Many have named the economic collapse of the pandemic as “she-cession” (She+ recession), citing the impact on women. However, such a generalisation is a problem. The biggest victims in the U.S. are African-American and Latino women. To improve their conditions, Joe Biden’s new administration and Congress will have to study new programs to address their problems.

From April’s 16.2% and 2.5% above men’s unemployment, women’s unemployment stood at 6.4% in November, compared with 6.9% for men. However, unemployment among the aforementioned female minorities stood at 8.2% for Latinos and 9.0% for African-Americans.

But why is there this imbalance in statistics? One reason is racial segregation. The two women’s groups usually work in jobs affected by the pandemic, such as in small and medium-sized retail and tourism businesses, while usually stay far away from their workplace.
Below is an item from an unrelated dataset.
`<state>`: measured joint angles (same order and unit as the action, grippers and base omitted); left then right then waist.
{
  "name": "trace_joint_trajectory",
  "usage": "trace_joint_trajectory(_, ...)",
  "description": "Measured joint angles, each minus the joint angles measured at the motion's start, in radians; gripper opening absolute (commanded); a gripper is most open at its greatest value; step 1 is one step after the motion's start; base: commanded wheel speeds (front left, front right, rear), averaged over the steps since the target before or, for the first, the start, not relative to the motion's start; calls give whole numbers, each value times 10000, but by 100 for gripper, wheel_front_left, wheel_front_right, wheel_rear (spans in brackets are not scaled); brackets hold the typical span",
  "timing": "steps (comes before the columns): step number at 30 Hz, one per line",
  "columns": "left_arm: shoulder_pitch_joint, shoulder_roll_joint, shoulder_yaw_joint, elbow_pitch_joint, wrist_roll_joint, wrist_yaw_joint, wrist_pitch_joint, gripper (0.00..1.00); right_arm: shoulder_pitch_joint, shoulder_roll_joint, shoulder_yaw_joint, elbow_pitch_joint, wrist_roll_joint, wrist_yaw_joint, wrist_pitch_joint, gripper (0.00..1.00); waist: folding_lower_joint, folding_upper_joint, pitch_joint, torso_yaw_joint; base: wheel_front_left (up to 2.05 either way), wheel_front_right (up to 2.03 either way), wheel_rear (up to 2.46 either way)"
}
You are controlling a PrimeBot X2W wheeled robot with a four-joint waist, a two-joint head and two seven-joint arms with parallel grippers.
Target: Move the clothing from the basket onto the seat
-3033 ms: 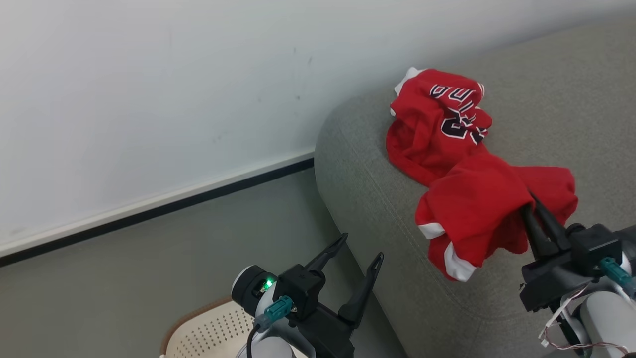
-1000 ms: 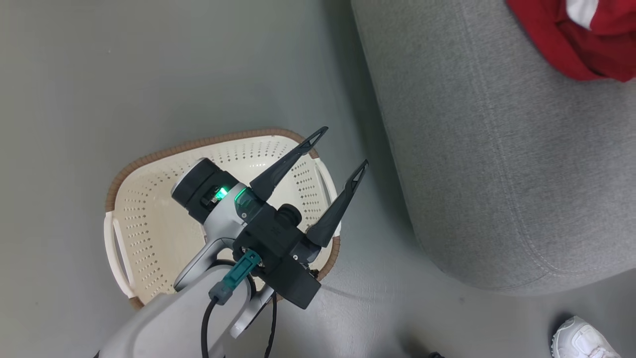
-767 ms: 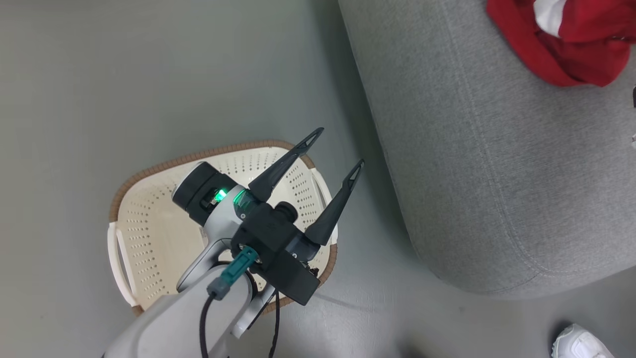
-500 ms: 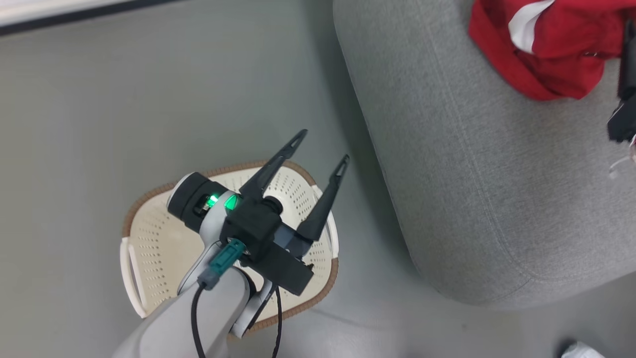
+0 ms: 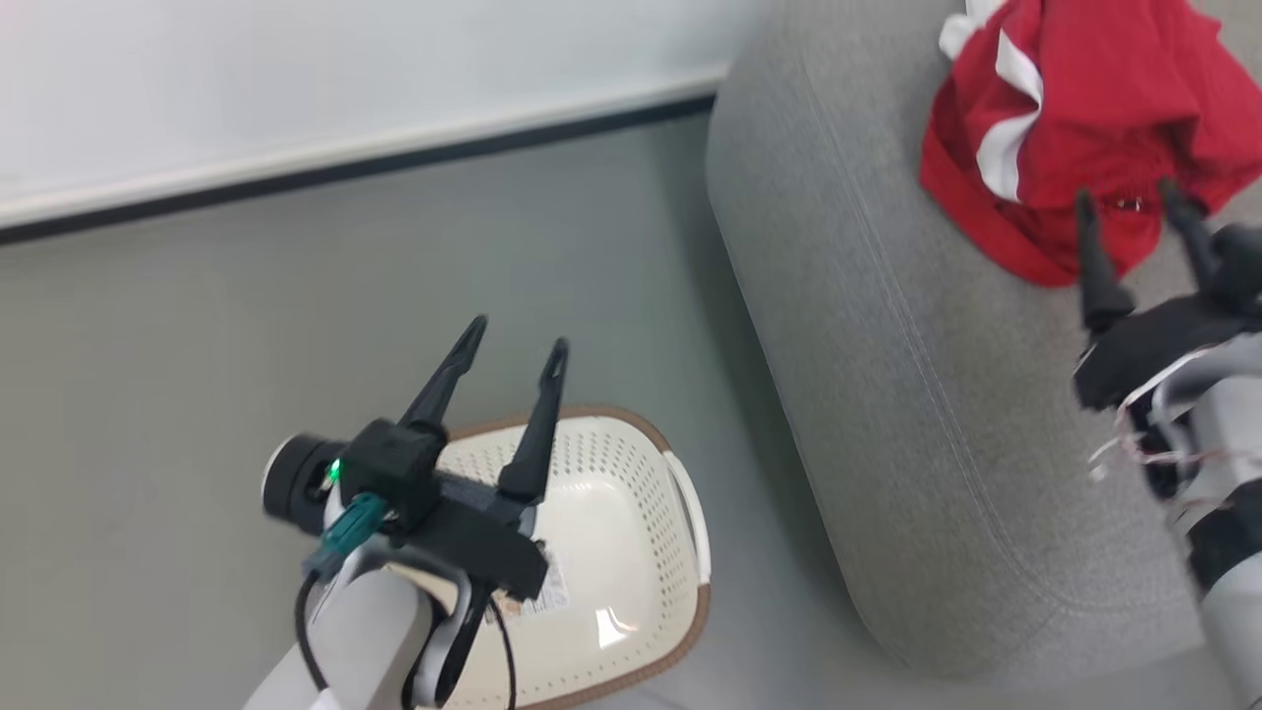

Without teleworking skills, these women were forced to risk their lives, and unfortunately, they had much higher Covid rates than Caucasian workers.

The situation in minority households is even more difficult when you consider that women usually have the burden of supporting them.

So what can be done? Authorities should first establish safe testing and precautionary practices in the workplace as well as in schools and kindergartens. Teachers should be considered as the first line of the pandemic and should be vaccinated early, especially in institutions in poor areas. 

A vaccine campaign should also be launched in the poorest areas as these communities have good reasons not to trust the authorities. The Biden administration already seems to want to fight the coronavirus more actively than Trump, especially for minorities. All that remains is a proper implementation of these strategies.